:: EXERCISE BRIEF ::
Restate the listing exactly.

[[ MATERIAL PROVIDED, beginning ]]

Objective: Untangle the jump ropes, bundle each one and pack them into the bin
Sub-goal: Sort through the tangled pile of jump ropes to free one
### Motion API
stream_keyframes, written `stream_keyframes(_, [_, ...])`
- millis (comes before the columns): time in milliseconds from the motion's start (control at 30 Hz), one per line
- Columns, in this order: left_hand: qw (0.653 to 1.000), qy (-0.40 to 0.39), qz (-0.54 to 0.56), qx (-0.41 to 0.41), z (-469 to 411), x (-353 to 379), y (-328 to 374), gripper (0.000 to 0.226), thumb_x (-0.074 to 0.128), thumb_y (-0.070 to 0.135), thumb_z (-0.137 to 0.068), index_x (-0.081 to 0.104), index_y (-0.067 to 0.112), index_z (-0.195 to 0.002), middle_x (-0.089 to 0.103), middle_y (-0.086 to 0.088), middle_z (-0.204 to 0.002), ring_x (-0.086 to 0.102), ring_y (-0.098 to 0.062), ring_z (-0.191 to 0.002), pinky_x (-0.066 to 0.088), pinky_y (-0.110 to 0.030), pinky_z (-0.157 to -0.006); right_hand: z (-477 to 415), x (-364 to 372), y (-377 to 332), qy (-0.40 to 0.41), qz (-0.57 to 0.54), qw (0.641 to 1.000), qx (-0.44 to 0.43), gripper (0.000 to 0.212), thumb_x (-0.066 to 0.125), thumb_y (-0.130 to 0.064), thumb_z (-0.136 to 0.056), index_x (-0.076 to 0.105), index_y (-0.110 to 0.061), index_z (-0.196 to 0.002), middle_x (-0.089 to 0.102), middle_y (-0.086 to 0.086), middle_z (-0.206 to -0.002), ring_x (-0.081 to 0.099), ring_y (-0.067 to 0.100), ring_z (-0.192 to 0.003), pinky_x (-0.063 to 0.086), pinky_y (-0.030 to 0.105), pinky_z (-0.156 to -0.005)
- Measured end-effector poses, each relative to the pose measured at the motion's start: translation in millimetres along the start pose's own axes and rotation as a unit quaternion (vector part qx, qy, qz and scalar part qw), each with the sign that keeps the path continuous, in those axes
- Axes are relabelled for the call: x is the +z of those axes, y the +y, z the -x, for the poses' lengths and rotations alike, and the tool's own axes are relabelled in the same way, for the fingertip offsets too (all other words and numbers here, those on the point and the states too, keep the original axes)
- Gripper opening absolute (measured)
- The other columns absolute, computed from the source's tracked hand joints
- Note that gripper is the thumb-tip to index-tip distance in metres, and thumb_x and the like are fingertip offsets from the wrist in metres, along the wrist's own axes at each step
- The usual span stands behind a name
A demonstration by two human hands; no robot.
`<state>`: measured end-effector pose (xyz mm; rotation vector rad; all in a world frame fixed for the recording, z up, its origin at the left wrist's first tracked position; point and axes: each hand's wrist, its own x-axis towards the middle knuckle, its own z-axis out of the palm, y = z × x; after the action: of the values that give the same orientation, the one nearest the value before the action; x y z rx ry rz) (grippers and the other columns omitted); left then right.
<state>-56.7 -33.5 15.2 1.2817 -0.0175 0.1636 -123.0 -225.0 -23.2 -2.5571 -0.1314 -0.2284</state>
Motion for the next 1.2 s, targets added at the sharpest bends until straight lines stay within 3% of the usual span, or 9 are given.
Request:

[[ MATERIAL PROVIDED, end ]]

:: SOLUTION FOR THIS EXERCISE ::
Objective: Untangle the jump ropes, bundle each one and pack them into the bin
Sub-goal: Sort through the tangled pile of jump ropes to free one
### Motion API
stream_keyframes, written `stream_keyframes(_, [_, ...])`
- millis (comes before the columns): time in milliseconds from the motion's start (control at 30 Hz), one per line
- Columns, in this order: left_hand: qw (0.653 to 1.000), qy (-0.40 to 0.39), qz (-0.54 to 0.56), qx (-0.41 to 0.41), z (-469 to 411), x (-353 to 379), y (-328 to 374), gripper (0.000 to 0.226), thumb_x (-0.074 to 0.128), thumb_y (-0.070 to 0.135), thumb_z (-0.137 to 0.068), index_x (-0.081 to 0.104), index_y (-0.067 to 0.112), index_z (-0.195 to 0.002), middle_x (-0.089 to 0.103), middle_y (-0.086 to 0.088), middle_z (-0.204 to 0.002), ring_x (-0.086 to 0.102), ring_y (-0.098 to 0.062), ring_z (-0.191 to 0.002), pinky_x (-0.066 to 0.088), pinky_y (-0.110 to 0.030), pinky_z (-0.157 to -0.006); right_hand: z (-477 to 415), x (-364 to 372), y (-377 to 332), qy (-0.40 to 0.41), qz (-0.57 to 0.54), qw (0.641 to 1.000), qx (-0.44 to 0.43), gripper (0.000 to 0.212), thumb_x (-0.066 to 0.125), thumb_y (-0.130 to 0.064), thumb_z (-0.136 to 0.056), index_x (-0.076 to 0.105), index_y (-0.110 to 0.061), index_z (-0.196 to 0.002), middle_x (-0.089 to 0.102), middle_y (-0.086 to 0.086), middle_z (-0.206 to -0.002), ring_x (-0.081 to 0.099), ring_y (-0.067 to 0.100), ring_z (-0.192 to 0.003), pinky_x (-0.063 to 0.086), pinky_y (-0.030 to 0.105), pinky_z (-0.156 to -0.005)
- Measured end-effector poses, each relative to the pose measured at the motion's start: translation in millimetres along the start pose's own axes and rotation as a unit quaternion (vector part qx, qy, qz and scalar part qw), each with the sign that keeps the path continuous, in those axes
- Axes are relabelled for the call: x is the +z of those axes, y the +y, z the -x, for the poses' lengths and rotations alike, and the tool's own axes are relabelled in the same way, for the fingertip offsets too (all other words and numbers here, those on the point and the states too, keep the original axes)
- Gripper opening absolute (measured)
- The other columns absolute, computed from the source's tracked hand joints
- Note that gripper is the thumb-tip to index-tip distance in metres, and thumb_x and the like are fingertip offsets from the wrist in metres, along the wrist's own axes at each step
- The usual span stands behind a name
A demonstration by two human hands; no robot.
`<state>`: measured end-effector pose (xyz mm; rotation vector rad; all in a world frame fixed for the recording, z up, its origin at the left wrist's first tracked position; point and axes: each hand's wrist, its own x-axis towards the middle knuckle, its own z-axis out of the palm, y = z × x; after the action: of the values that give the same orientation, the one nearest the value before the action; x y z rx ry rz) (grippers and the other columns omitted); left then right.
<state>-56.7 -33.5 15.2 1.2817 -0.0175 0.1636 -123.0 -225.0 -23.2 -2.5571 -0.1314 -0.2284</state>
Motion for the next 1.2 s, targets added at the sharpest bends until straight lines stay within 3% of the usual span, or 9 are given.
Request:

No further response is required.